=== Begin Enclosure ===

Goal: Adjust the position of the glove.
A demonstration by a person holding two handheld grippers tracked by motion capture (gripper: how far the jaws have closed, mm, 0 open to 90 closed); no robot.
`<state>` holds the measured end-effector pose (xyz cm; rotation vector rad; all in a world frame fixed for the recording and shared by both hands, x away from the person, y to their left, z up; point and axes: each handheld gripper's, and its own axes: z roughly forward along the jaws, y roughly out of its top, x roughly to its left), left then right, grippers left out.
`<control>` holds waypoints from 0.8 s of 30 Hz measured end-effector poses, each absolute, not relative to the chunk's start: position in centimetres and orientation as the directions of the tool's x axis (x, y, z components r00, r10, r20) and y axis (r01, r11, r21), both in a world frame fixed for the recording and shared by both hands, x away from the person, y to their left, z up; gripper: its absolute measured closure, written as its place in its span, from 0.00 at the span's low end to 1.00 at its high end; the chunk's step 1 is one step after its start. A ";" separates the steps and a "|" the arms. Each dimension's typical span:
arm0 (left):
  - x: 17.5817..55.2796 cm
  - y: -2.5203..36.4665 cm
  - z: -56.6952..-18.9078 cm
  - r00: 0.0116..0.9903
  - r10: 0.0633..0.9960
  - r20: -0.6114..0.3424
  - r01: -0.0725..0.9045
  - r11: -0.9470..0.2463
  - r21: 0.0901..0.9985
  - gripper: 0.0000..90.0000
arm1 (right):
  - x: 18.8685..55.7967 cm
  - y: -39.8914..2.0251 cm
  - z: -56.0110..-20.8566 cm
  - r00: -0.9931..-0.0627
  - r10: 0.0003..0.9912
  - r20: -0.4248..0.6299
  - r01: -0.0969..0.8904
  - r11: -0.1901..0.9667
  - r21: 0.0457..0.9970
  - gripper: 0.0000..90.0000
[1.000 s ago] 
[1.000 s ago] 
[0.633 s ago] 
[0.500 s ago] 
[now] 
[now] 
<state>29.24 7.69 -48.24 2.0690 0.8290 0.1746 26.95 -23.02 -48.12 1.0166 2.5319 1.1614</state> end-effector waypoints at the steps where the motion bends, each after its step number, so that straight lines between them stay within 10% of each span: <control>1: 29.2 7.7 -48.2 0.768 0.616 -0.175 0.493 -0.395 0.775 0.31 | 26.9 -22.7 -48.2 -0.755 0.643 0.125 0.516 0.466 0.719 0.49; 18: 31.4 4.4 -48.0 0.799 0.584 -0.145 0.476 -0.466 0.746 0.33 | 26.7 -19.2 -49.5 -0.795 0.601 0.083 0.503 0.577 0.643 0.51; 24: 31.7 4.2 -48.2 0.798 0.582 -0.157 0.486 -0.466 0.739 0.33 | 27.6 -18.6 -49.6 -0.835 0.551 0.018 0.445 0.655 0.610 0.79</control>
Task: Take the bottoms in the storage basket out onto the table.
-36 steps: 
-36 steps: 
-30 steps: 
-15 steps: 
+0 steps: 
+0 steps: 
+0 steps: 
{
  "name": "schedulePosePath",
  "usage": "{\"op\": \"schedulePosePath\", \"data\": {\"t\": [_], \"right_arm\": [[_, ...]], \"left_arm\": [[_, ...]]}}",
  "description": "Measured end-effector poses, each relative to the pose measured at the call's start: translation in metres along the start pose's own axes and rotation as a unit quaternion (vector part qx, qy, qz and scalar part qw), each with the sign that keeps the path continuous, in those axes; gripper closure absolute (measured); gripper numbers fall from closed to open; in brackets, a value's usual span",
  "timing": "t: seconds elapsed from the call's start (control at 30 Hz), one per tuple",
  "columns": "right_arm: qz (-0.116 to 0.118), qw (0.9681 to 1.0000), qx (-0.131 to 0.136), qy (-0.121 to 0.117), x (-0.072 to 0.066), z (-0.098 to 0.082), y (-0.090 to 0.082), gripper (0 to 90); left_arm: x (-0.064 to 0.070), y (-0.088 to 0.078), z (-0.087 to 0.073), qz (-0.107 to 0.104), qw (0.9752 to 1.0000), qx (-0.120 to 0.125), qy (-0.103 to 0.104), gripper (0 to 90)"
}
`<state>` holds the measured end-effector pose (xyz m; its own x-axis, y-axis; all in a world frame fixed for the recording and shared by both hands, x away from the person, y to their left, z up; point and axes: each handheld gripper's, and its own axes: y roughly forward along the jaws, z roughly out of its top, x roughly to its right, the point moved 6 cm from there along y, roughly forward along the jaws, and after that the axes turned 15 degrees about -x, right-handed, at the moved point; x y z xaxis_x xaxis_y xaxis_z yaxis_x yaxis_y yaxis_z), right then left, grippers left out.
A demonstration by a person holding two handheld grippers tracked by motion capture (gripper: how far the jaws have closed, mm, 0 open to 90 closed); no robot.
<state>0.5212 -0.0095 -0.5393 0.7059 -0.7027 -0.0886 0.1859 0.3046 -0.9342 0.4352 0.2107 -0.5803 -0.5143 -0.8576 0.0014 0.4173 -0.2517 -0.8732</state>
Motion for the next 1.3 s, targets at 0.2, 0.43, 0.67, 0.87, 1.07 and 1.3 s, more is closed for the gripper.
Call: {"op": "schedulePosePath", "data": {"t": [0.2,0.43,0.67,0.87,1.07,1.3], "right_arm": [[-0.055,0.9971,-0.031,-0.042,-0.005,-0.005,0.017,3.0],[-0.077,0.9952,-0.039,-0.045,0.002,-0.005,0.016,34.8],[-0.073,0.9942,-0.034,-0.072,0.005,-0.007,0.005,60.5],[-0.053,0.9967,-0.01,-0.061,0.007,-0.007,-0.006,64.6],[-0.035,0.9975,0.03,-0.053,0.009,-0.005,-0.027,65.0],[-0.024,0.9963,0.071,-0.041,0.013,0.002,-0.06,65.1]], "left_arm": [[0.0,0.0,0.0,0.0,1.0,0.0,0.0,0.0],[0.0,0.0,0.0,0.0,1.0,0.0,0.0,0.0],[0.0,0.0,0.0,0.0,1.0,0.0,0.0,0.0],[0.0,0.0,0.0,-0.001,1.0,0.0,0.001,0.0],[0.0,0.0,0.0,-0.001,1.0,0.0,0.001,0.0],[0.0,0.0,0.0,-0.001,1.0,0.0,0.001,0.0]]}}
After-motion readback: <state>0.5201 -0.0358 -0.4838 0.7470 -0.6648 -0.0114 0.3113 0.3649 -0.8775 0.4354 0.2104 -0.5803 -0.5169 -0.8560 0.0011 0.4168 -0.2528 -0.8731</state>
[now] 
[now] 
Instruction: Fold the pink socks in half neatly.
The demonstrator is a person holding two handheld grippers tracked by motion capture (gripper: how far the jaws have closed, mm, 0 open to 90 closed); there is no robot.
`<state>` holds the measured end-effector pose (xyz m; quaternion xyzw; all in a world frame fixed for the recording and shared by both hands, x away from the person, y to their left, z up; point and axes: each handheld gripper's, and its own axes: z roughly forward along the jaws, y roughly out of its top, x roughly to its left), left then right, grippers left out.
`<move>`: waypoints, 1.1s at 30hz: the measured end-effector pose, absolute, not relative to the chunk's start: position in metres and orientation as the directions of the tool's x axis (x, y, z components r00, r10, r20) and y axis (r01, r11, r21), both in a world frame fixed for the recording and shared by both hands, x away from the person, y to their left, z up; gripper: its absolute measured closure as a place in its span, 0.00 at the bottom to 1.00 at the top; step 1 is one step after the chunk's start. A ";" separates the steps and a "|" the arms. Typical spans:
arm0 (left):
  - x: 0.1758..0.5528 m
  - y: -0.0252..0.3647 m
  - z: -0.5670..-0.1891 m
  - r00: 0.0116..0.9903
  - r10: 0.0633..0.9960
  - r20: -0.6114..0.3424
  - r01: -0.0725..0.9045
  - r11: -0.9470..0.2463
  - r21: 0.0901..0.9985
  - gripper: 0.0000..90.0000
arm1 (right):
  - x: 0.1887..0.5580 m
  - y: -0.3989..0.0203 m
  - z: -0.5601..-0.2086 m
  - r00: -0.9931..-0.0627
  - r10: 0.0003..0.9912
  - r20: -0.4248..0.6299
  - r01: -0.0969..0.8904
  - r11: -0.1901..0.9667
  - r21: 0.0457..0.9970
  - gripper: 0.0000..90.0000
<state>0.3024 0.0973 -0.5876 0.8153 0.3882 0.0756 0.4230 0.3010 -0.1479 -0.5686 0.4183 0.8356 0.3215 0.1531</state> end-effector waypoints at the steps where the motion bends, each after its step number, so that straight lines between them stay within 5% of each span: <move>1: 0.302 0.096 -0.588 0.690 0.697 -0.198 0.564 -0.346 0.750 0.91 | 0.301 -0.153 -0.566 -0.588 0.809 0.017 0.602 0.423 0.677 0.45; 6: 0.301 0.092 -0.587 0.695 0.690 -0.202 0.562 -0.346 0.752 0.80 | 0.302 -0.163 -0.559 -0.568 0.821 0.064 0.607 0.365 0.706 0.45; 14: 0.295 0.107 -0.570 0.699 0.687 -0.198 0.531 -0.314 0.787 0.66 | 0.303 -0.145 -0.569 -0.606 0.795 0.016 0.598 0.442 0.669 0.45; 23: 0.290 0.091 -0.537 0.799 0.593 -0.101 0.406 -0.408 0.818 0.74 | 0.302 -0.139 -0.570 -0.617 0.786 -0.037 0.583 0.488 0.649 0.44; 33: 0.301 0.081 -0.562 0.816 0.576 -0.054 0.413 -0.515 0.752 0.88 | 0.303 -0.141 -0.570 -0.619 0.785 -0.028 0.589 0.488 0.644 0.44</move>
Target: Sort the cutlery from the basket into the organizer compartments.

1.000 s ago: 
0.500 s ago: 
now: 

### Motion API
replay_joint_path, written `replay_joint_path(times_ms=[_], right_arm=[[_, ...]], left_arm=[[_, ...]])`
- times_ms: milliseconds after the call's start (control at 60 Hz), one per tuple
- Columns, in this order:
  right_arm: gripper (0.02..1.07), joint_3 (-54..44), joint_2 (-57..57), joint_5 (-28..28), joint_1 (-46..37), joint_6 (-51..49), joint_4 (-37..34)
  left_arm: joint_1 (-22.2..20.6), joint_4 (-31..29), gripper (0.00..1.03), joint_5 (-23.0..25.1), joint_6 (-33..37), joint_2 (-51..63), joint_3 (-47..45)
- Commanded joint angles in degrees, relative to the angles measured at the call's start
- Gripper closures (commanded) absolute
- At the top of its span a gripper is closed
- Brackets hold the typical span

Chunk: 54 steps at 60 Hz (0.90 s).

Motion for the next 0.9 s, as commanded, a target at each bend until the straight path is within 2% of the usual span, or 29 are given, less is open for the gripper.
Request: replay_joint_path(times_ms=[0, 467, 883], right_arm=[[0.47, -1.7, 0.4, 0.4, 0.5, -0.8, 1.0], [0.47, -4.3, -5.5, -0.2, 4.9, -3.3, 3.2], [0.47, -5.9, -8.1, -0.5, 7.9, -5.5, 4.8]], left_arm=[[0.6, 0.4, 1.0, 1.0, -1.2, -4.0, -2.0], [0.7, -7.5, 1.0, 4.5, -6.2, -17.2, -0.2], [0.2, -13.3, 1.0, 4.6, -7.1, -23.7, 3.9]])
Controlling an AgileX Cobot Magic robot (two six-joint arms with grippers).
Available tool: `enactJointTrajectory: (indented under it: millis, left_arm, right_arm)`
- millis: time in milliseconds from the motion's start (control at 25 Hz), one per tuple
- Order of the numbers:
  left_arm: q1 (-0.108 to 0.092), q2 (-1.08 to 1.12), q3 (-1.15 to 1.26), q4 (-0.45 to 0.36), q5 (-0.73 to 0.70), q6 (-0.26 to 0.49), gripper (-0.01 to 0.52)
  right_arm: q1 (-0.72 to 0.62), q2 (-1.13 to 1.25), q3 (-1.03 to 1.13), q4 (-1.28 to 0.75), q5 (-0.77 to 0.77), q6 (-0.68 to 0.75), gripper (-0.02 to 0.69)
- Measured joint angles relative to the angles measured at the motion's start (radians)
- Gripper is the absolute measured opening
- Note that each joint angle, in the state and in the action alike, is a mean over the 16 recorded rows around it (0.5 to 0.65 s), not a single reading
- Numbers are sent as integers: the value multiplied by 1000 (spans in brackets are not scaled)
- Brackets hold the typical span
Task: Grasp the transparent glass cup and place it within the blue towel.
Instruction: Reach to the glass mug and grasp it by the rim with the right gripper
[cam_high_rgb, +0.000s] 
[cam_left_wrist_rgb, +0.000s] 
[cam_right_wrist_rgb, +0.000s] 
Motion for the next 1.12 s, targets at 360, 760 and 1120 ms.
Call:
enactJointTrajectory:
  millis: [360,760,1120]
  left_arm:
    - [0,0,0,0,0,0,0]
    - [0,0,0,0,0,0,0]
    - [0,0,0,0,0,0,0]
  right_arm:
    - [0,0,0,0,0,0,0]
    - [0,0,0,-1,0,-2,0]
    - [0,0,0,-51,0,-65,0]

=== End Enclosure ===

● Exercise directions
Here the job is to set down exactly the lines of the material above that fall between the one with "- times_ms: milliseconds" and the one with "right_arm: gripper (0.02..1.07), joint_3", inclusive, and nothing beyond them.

● Solution to this exercise
- times_ms: milliseconds after the call's start (control at 60 Hz), one per tuple
- Columns, in this order:
  right_arm: gripper (0.02..1.07), joint_3 (-54..44), joint_2 (-57..57), joint_5 (-28..28), joint_1 (-46..37), joint_6 (-51..49), joint_4 (-37..34)

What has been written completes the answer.